There is something heroic about top-grade athletes training and rehearsing in masks, having to breathe
through a hot, itchy layer of cloth. Even in normal times dancers struggle for breath, trying to make sure their audience doesn't notice. Luckily San Francisco Ballet made
excellent use of "virtual ballet," offering a "digital season"-- canned highlights of the recent repertoire, plus a few modest new works performed and filmed sans mask, letting us believe there were still pockets of "normal" in the ballet world.
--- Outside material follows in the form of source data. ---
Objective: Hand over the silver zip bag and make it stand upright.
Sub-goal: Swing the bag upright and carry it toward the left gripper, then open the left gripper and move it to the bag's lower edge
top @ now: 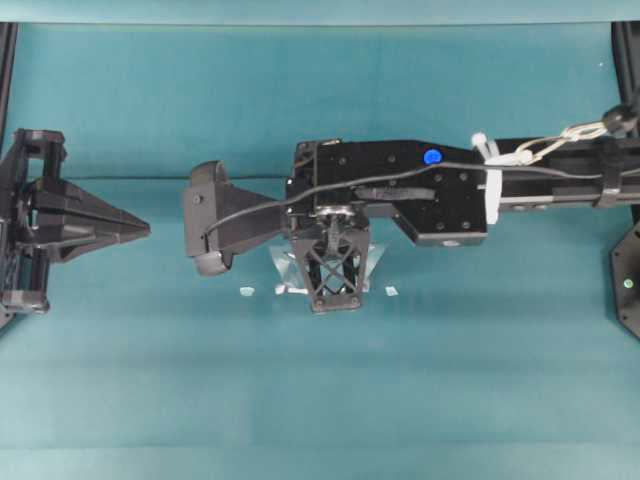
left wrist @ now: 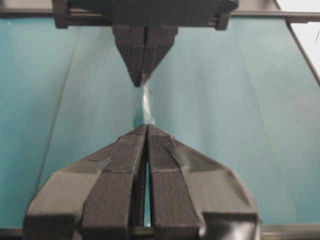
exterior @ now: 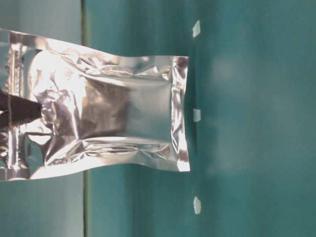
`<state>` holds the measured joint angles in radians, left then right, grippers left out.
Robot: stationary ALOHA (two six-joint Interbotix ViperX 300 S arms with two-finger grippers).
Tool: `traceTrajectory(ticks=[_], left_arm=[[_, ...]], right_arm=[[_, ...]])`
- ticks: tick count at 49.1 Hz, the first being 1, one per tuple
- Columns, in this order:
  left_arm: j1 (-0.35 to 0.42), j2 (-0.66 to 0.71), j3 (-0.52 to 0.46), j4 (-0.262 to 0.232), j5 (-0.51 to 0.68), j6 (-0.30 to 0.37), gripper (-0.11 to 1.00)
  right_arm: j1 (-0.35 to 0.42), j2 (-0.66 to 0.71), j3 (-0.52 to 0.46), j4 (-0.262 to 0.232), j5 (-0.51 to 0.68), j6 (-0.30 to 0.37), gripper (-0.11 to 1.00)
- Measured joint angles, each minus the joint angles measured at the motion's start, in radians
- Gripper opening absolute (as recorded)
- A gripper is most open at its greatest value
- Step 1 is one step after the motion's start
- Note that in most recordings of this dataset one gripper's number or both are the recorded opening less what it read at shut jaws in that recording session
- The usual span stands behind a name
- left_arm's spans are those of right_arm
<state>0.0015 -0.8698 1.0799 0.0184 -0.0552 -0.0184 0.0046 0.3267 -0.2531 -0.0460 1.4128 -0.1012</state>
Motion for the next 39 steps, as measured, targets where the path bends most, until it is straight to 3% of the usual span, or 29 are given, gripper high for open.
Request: traceTrajectory(ticks=[16, 22, 32, 35, 39], left_arm=[[0.012, 0.003, 0.005, -0.002, 0.018, 0.0, 0.13], [0.014, 0.006, 0.023, 0.0, 0.018, -0.029, 0.34], [0.008, 0.046, 0.077, -0.002, -0.008, -0.091, 0.83], [0.003, 0.06, 0.092, -0.002, -0.037, -0.091, 0.86], [0.0, 0.092, 0.103, -0.002, -0.097, -0.094, 0.81]], right_arm=[[0.008, 0.009, 0.021, 0.0, -0.021, 0.0, -0.05], [0.009, 0.009, 0.026, 0.0, -0.023, 0.0, -0.05], [0.021, 0.009, 0.028, 0.0, -0.031, 0.002, -0.05], [0.023, 0.009, 0.028, 0.0, -0.034, 0.0, -0.05], [0.025, 0.009, 0.028, 0.0, -0.035, 0.0, -0.05]])
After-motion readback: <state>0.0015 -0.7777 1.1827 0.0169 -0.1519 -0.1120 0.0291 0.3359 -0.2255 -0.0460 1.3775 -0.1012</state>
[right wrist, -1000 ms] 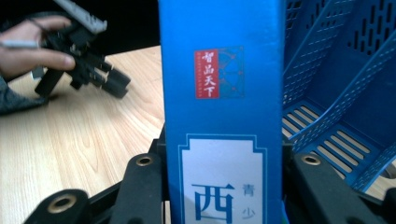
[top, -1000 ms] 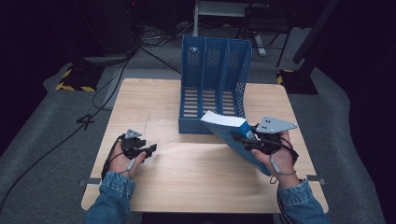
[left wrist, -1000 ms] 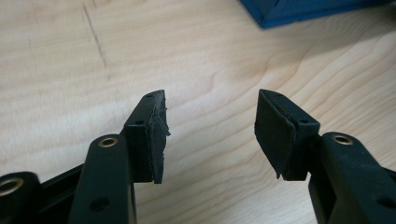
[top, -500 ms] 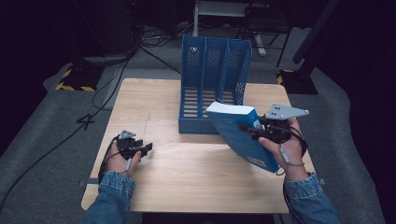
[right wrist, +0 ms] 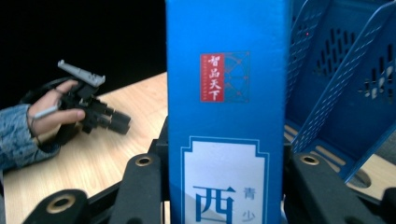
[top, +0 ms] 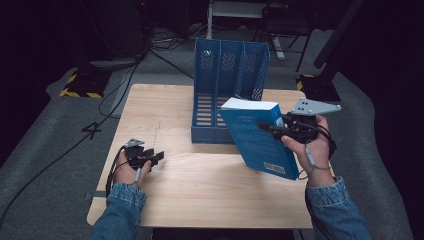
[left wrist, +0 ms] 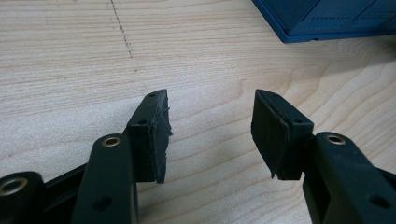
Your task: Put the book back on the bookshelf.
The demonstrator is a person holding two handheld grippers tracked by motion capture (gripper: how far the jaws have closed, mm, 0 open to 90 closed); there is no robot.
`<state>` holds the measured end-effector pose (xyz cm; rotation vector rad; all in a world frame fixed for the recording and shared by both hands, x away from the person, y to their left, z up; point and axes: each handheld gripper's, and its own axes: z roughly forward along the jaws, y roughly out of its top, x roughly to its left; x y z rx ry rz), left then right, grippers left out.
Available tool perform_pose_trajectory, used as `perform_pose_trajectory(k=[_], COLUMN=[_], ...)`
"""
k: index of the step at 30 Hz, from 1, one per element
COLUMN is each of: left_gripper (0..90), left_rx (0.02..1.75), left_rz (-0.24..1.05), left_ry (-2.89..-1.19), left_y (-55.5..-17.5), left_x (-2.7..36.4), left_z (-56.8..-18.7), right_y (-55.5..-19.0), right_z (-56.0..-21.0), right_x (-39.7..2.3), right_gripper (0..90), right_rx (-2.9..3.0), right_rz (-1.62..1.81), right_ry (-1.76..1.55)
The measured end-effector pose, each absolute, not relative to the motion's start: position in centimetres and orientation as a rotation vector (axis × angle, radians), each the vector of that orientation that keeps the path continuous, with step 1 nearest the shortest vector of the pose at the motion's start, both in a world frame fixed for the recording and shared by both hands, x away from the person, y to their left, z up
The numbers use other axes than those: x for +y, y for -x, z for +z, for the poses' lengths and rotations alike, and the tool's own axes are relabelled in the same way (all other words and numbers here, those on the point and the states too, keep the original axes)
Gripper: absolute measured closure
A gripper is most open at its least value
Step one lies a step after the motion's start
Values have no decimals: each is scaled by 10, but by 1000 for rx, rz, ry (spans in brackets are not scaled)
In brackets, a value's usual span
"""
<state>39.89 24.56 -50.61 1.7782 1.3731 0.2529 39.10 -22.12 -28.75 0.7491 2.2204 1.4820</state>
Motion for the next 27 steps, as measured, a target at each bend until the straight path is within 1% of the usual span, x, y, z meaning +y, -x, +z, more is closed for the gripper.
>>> perform_pose_trajectory(k=[8, 17, 20, 22, 23, 27], left_gripper=[470, 458, 444, 388, 378, 298], left_rx=[1371, 1365, 1354, 1344, 1347, 1358], left_rz=[262, 294, 353, 396, 404, 412], left_ry=[-1789, -1819, -1870, -1906, -1918, -1919], left_y=[-399, -397, -395, -395, -395, -395], left_x=[244, 241, 240, 242, 243, 248], left_z=[-506, -505, -504, -504, -503, -504], right_y=[-404, -426, -433, -437, -440, -449], right_z=[-262, -246, -242, -241, -240, -237], right_x=[-223, -229, -231, -232, -233, -235], right_gripper=[616, 616, 616, 616, 616, 616], right_rx=[2156, 2083, 2056, 2045, 2037, 2010], right_rz=[1489, 1504, 1512, 1514, 1515, 1510], right_ry=[-784, -830, -847, -856, -864, -886])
Helgi Tomasson, the departing artistic director of SF Ballet, composed a beautiful season with the accent on
storytelling ballets. The program was crowned by several masterpieces from his almost four decades at the helm of the company: recent works like Yuri Possokhov's Swimmer,
Cathy Marston's Snowblind, and classics like Tomasson's Romeo and Juliet and Swan Lake.
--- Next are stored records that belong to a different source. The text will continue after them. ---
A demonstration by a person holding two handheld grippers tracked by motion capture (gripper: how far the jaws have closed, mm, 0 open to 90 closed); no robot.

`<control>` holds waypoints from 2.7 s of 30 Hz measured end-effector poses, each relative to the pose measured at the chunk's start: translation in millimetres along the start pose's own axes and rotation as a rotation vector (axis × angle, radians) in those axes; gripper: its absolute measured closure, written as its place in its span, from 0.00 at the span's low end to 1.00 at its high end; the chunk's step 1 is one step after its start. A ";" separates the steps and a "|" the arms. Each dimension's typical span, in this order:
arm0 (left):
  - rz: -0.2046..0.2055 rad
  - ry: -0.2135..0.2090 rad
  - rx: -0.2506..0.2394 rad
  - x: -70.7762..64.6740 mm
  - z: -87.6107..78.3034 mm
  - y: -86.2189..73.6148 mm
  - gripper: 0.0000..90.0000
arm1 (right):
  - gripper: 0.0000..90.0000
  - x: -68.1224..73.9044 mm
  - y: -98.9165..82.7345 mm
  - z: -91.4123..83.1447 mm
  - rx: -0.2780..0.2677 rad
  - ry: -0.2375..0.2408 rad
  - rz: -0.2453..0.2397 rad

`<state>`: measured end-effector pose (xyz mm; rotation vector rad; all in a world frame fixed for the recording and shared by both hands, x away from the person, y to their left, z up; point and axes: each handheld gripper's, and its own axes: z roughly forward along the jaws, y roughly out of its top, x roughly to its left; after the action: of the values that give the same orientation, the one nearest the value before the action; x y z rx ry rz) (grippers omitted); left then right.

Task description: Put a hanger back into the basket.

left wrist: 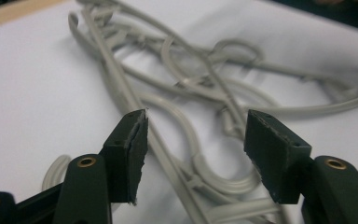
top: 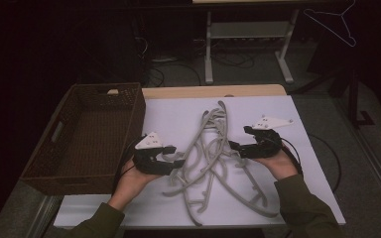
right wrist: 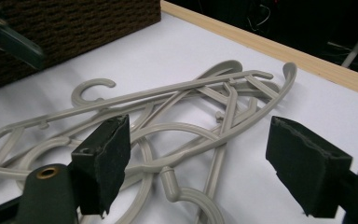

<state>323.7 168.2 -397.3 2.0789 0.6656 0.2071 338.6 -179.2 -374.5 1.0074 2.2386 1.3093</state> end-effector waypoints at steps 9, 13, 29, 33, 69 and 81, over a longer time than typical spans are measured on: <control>-0.025 0.065 0.108 18.7 34.3 4.7 0.47 | 0.21 -1.6 -0.4 -2.0 -0.006 -0.010 0.013; -0.051 0.084 0.134 22.9 48.4 7.8 0.50 | 0.19 -1.9 -1.1 -1.3 -0.006 -0.012 0.013; -0.069 0.104 0.253 25.9 77.5 15.8 0.73 | 0.18 -4.7 -2.7 -6.0 -0.023 -0.011 0.024; -0.056 0.139 0.282 25.4 79.2 19.3 0.79 | 0.18 -4.9 -2.6 -7.5 -0.029 -0.011 0.023; 0.016 -0.051 0.234 31.8 103.3 69.0 0.90 | 0.18 -10.7 -4.2 -18.5 -0.060 -0.023 0.043; 0.007 -0.063 0.198 49.4 104.1 62.9 0.76 | 0.18 -12.7 -6.6 -18.9 -0.059 -0.023 0.050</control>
<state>429.5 91.5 -410.4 2.2673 0.6625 0.0818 333.1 -202.0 -371.2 1.0586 2.1584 1.3694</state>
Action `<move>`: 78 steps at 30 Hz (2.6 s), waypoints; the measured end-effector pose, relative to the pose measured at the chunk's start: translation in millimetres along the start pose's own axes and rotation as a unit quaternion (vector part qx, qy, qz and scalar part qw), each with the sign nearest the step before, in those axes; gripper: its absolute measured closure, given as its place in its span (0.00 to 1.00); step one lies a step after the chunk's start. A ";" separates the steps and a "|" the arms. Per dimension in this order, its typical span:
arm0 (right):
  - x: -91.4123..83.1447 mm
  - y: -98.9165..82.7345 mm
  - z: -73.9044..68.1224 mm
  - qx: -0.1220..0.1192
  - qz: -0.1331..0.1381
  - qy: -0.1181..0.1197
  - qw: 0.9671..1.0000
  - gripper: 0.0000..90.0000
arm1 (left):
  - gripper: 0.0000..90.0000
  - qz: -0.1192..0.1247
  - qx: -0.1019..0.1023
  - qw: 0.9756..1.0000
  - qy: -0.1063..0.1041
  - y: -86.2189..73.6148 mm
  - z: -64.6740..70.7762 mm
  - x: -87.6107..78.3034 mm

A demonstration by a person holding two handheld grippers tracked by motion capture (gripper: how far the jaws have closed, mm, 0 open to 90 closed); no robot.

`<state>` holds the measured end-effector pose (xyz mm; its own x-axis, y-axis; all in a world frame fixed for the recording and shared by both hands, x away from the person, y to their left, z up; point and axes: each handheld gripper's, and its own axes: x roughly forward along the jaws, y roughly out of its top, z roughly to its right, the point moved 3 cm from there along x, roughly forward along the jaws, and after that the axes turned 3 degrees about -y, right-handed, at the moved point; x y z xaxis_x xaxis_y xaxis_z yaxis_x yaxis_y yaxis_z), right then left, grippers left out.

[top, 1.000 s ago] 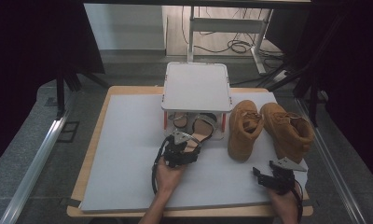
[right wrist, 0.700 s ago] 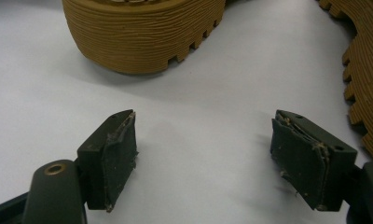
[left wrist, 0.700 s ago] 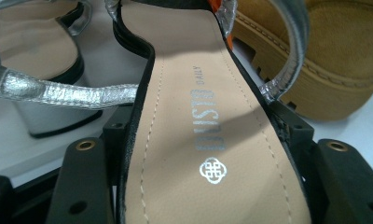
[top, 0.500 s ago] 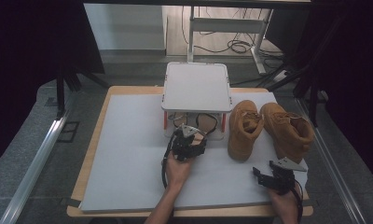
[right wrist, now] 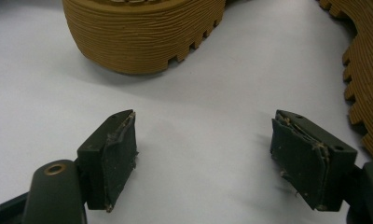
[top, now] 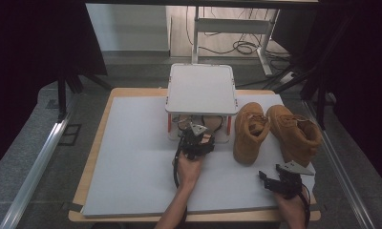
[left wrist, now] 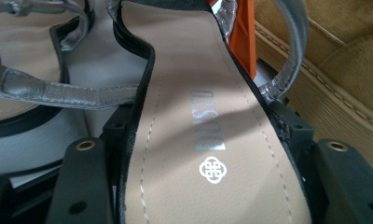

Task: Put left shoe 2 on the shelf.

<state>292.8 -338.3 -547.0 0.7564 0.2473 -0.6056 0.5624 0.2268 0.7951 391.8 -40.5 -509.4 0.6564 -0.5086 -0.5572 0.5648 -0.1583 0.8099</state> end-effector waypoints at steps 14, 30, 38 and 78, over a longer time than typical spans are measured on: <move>0.0 0.0 0.0 0.000 0.000 0.000 1.000 0.25 | 0.44 -0.005 -0.018 0.999 0.033 7.8 -2.0 24.2; 0.0 0.0 0.0 0.000 0.000 0.001 1.000 0.25 | 0.43 -0.019 -0.022 0.998 0.063 16.3 -2.2 46.3; 0.0 0.0 0.1 0.000 0.000 0.001 1.000 0.25 | 0.43 -0.018 -0.024 0.997 0.067 14.0 -2.3 52.3; -0.2 -0.4 0.0 -0.001 0.001 0.001 1.000 0.25 | 0.41 -0.004 0.011 1.000 0.001 -7.2 -4.5 -17.0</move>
<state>292.5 -338.4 -547.2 0.7568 0.2499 -0.6040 0.5599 0.2290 0.7963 378.9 -26.9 -506.6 0.6528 -0.5053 -0.5644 0.5592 -0.1811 0.8090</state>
I had already seen and reviewed most of them in these pages*, but the virtual reality platform of on
demand streaming opened up new avenues to these works. Watching a live performance, the eye has to catch so many details and follow so many moving targets that often the most
exciting moments – an extraordinary leap or a breathtaking balance on pointe – zip by almost unnoticed. You go, wait a minute: did I see this? Did this really just
happen? This time you could simply push Stop and Rewind to make sure you hadn't made it up. What an exciting new proposition for the viewer who was invited not just to consume and
enjoy, but to study.
Rubies
The digital performances were not all equal in their technical presentation.
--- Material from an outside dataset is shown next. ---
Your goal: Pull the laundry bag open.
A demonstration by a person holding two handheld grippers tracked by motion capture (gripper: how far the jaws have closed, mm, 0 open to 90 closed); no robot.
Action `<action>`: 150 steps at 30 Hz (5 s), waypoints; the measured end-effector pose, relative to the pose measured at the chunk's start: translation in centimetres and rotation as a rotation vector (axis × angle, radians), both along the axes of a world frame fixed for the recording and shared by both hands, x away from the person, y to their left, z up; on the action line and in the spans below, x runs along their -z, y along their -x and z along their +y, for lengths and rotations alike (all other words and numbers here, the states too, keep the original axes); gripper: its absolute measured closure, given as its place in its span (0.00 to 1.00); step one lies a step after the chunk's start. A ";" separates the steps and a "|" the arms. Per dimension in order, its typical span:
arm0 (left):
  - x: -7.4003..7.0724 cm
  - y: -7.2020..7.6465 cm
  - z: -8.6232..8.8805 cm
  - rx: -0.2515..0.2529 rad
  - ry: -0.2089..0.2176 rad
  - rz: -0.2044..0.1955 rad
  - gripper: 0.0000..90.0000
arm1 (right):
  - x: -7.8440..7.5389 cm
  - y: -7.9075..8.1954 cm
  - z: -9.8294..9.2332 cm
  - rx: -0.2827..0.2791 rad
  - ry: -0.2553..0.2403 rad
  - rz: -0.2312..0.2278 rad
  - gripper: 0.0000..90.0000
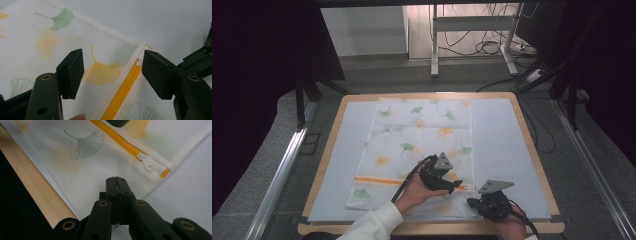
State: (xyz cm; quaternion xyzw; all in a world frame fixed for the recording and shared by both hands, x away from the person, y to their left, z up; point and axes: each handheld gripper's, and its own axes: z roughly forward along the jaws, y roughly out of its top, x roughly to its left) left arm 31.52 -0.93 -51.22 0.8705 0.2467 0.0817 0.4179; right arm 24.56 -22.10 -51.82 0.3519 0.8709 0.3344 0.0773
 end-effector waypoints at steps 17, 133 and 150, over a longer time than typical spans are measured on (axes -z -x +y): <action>0.9 0.3 -3.1 0.072 -0.040 -0.011 0.45 | 0.1 -0.2 0.0 -0.009 -0.002 0.010 0.99; 0.8 1.6 -2.7 0.042 -0.195 -0.024 1.00 | 0.2 -2.7 -1.0 0.106 -0.062 0.067 1.00; 0.8 1.6 -2.9 0.053 -0.225 -0.058 1.00 | 0.2 -5.0 -0.6 0.167 -0.113 0.114 1.00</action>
Some had the camera simply set up at the back of the orchestra, keeping the totality of the stage in view, renouncing the details and close-ups (but
giving the computer user the opportunity to zoom in to some degree). A certain flatness was the unavoidable result of this static view from the back,
and full company ballets like Balanchine's Jewels suffered. It's notoriously difficult to breathe life into Balanchine, and missing the third dimension,
the spatial architecture, doesn't help. Only Mathilde Froustey in the segment "Rubies," broke through the flat screen and sent sparks of playful charm into the camera.
Swimmer
Given this rudimentary camera work, it was surprising how well a story-telling ballet like Swimmer came through in spite of all. The audiovisual
elements of Possokhov's piece –like the gigantic splashes of water each time the swimmer dives into a pool—demand a wide-angle view to be
effective. The funny, cartoon elements of the illustrative scrims got lost to some degree but this vagueness made one focus more intensely on the
swimmer himself. This time, the role was danced by Joseph Walsh, who delivered a stellar performance, as smooth, cool and fluid as water itself.
With the focus on him the emotional punch of the piece came through with particular strength (as it does in John Cheever's short story "The Swimmer
."). At the end, when the whole stage is like the surface of the ocean and the tiny body of the dancer, undeterred, still splashes onward, we know the
swimmer will never come home; there is no home in his existential journey.
Snowblind
British choreographer Cathy Marston was supposed to create a new story
ballet this season, but because of Covid the plan was shelved until 2022. Instead, Marston's Snowblind from last year exerted its uncanny power
again. The cast was the same: Sarah Van Patten and Ulrik Birkkjaer as the unhappy couple of Edith Wharton's novel Ethan Frome, and Mathilde
Froustey as their young maid. The piece fares well on digital camera as most of the choreographies focus is on the explosive triangle center-stage.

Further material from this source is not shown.